Exercise instructions: Could the lines from the top of the material to the line that contains "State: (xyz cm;" be retyped exactly, both included and pictures omitted?

Data segment:
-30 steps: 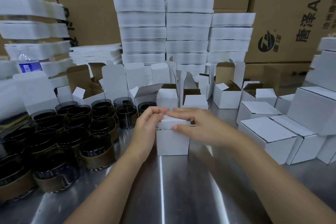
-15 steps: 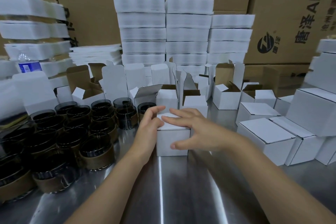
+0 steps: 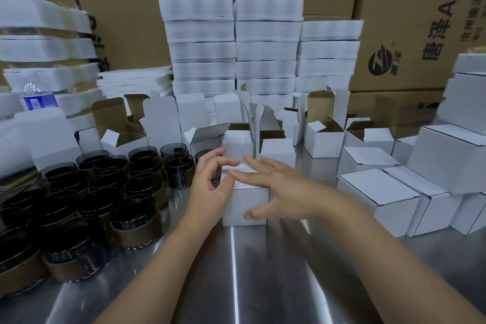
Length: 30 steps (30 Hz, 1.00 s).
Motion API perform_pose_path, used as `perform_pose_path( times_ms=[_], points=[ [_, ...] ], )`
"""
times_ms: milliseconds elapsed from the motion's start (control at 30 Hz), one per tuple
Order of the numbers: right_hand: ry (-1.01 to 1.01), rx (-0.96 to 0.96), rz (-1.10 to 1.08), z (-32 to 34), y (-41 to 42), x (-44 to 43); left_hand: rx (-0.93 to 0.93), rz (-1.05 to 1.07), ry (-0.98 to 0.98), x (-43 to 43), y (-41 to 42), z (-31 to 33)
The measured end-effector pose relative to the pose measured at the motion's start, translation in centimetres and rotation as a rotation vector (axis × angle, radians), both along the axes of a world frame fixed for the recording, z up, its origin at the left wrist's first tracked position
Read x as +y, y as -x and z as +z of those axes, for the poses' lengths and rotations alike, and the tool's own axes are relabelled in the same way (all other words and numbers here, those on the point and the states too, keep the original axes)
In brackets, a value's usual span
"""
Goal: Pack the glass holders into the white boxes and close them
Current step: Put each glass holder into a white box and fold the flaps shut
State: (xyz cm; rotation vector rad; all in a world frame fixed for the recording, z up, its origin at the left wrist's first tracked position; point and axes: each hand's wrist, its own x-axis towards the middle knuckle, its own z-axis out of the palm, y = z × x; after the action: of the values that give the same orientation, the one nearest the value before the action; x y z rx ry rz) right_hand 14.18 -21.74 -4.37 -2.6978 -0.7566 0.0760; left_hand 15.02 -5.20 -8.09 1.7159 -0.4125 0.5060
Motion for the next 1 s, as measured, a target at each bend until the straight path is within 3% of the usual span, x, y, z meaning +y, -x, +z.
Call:
perform_pose_path(
  times_ms=[267, 500, 600, 767, 1000],
  points=[
    [0.001, -0.016, -0.025, 0.1, 0.1, 0.1, 0.027, -0.006, 0.053, 0.0, -0.3, -0.3],
    [0.086, -0.526, -0.206, 0.2, 1.8, 3.0, 0.179, -0.095, 0.204, 0.1, -0.5, -0.7],
    [0.101, -0.629, -0.279, 0.2, 2.0, 3.5, 0.226, -0.165, 0.254, 0.0, -0.5, -0.6],
    [0.109, -0.603, -0.415, 0.2, 1.7, 2.5, 0.267, -0.240, 0.244, -0.4, -0.1, -0.7],
    [0.230, -0.520, -0.642, 0.8, 0.7, 0.4, 0.286, -0.177, 0.163, -0.6, 0.0, -0.6]
  ],
)
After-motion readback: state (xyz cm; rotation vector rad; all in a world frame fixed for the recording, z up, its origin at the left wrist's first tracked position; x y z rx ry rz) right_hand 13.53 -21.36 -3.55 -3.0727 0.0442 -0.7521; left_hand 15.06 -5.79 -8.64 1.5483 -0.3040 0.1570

Expected answer:
-30 steps: 
-15 steps: 
+0 steps: 
Length: 30 steps (30 Hz, 1.00 s).
Motion API perform_pose_path, used as `perform_pose_path( times_ms=[_], points=[ [_, ...] ], )`
"""
times_ms: milliseconds elapsed from the motion's start (control at 30 Hz), one per tuple
Order of the numbers: right_hand: ry (-1.01 to 1.01), rx (-0.96 to 0.96), rz (-1.10 to 1.08), z (-32 to 34), y (-41 to 42), x (-44 to 43); left_hand: rx (-0.93 to 0.93), rz (-1.05 to 1.07), ry (-0.98 to 0.98), x (-43 to 43), y (-41 to 42), z (-31 to 33)
The measured end-effector pose relative to the pose measured at the motion's start, translation in centimetres and rotation as a rotation vector (axis × angle, radians), both along the axes of a world frame fixed for the recording, z up, its origin at the left wrist's first tracked position
Read x as +y, y as -x and z as +z of those axes, for the poses' lengths and rotations alike, and the tool's own axes are relabelled in the same way (all other words and numbers here, those on the point and the states too, keep the original axes)
In brackets, a value's usual span
"""
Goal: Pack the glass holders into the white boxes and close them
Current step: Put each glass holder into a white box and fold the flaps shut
State: (xyz cm; rotation vector rad; all in a world frame fixed for the recording, z up, its origin at the left wrist's first tracked position; point and axes: each hand's wrist, its own x-axis towards the middle knuckle, its own z-axis out of the palm, y = z × x; after the action: of the values that give the same orientation, the one nearest the value before the action; x y z rx ry rz) right_hand 14.18 -21.74 -4.37 -2.6978 -0.7566 0.0760; left_hand 15.02 -5.20 -8.09 1.7159 -0.4125 0.5060

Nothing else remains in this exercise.